Challenges and emerging directions in single-cell analysis.

作者信息

Yuan Guo-Cheng, Cai Long, Elowitz Michael, Enver Tariq, Fan Guoping, Guo Guoji, Irizarry Rafael, Kharchenko Peter, Kim Junhyong, Orkin Stuart, Quackenbush John, Saadatpour Assieh, Schroeder Timm, Shivdasani Ramesh, Tirosh Itay

机构信息

Department of Biostatistics and Computational Biology, Dana-Farber Cancer Institute, Boston, MA, USA.

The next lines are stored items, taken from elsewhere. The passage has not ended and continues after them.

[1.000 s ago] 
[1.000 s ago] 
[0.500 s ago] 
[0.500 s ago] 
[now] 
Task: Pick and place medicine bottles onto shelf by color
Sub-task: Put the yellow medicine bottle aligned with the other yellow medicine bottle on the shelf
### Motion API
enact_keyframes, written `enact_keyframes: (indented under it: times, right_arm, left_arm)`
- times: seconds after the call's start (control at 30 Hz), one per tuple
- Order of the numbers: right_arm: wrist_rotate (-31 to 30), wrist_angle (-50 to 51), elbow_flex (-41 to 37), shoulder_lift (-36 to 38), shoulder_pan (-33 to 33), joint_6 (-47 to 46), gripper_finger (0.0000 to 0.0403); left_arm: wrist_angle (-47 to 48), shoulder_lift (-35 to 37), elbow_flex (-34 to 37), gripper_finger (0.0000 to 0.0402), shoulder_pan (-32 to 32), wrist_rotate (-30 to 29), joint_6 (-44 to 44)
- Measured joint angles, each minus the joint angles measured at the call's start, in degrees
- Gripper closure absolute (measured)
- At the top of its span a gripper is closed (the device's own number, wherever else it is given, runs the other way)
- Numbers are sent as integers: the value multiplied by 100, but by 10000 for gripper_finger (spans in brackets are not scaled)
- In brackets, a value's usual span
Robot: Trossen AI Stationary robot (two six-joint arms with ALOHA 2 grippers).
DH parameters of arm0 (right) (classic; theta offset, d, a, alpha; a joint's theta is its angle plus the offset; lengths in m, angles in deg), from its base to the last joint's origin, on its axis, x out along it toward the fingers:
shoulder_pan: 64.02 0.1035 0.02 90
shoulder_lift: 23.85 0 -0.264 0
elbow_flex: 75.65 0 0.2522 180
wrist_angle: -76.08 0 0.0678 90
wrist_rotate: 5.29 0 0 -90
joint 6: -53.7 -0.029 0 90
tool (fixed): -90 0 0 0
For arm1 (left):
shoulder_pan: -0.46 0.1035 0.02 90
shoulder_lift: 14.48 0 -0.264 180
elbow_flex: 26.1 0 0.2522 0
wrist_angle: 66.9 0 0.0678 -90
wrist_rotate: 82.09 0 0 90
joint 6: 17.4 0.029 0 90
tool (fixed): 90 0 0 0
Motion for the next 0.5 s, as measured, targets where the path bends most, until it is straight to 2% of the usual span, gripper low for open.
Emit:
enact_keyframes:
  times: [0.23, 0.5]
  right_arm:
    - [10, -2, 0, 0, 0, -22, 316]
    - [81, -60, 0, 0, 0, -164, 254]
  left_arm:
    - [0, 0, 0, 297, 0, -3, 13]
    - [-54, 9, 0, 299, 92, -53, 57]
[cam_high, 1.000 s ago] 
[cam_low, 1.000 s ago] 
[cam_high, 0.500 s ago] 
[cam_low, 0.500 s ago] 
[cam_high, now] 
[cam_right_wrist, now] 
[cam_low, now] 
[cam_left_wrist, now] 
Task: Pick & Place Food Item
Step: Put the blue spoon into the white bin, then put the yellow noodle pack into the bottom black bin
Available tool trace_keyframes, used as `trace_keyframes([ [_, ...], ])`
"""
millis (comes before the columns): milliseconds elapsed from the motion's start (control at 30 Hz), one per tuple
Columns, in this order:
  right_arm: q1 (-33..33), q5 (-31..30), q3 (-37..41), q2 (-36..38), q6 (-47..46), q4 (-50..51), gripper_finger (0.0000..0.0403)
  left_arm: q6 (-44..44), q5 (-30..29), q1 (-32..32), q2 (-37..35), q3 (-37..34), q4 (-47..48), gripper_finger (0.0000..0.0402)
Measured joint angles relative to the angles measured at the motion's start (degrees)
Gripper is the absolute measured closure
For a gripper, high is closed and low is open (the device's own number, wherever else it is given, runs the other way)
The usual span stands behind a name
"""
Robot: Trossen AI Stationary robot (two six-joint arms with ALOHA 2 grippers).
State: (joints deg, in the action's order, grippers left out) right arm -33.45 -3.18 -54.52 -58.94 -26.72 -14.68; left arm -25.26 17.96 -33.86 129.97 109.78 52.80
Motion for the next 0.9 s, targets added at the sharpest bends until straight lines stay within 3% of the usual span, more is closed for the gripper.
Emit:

Department of Biostatistics, Harvard T.H. Chan School of Public Health, Boston, MA, USA.

出版信息

Genome Biol. 2017 May 8;18(1):84. doi: 10.1186/s13059-017-1218-y.

DOI:10.1186/s13059-017-1218-y
PMID:28482897
原文链接:https://pmc.ncbi.nlm.nih.gov/articles/PMC5421338/
Abstract

Single-cell analysis is a rapidly evolving approach to characterize genome-scale molecular information at the individual cell level. Development of single-cell technologies and computational methods has enabled systematic investigation of cellular heterogeneity in a wide range of tissues and cell populations, yielding fresh insights into the composition, dynamics, and regulatory mechanisms of cell states in development and disease. Despite substantial advances, significant challenges remain in the analysis, integration, and interpretation of single-cell omics data. Here, we discuss the state of the field and recent advances and look to future opportunities.

摘要

单细胞分析是一种快速发展的方法,用于在单个细胞水平上表征基因组规模的分子信息。单细胞技术和计算方法的发展使得对广泛组织和细胞群体中的细胞异质性进行系统研究成为可能,从而为发育和疾病中细胞状态的组成、动态和调控机制提供了新的见解。尽管取得了重大进展,但在单细胞组学数据的分析、整合和解释方面仍存在重大挑战。在这里,我们讨论该领域的现状和最新进展,并展望未来的机遇。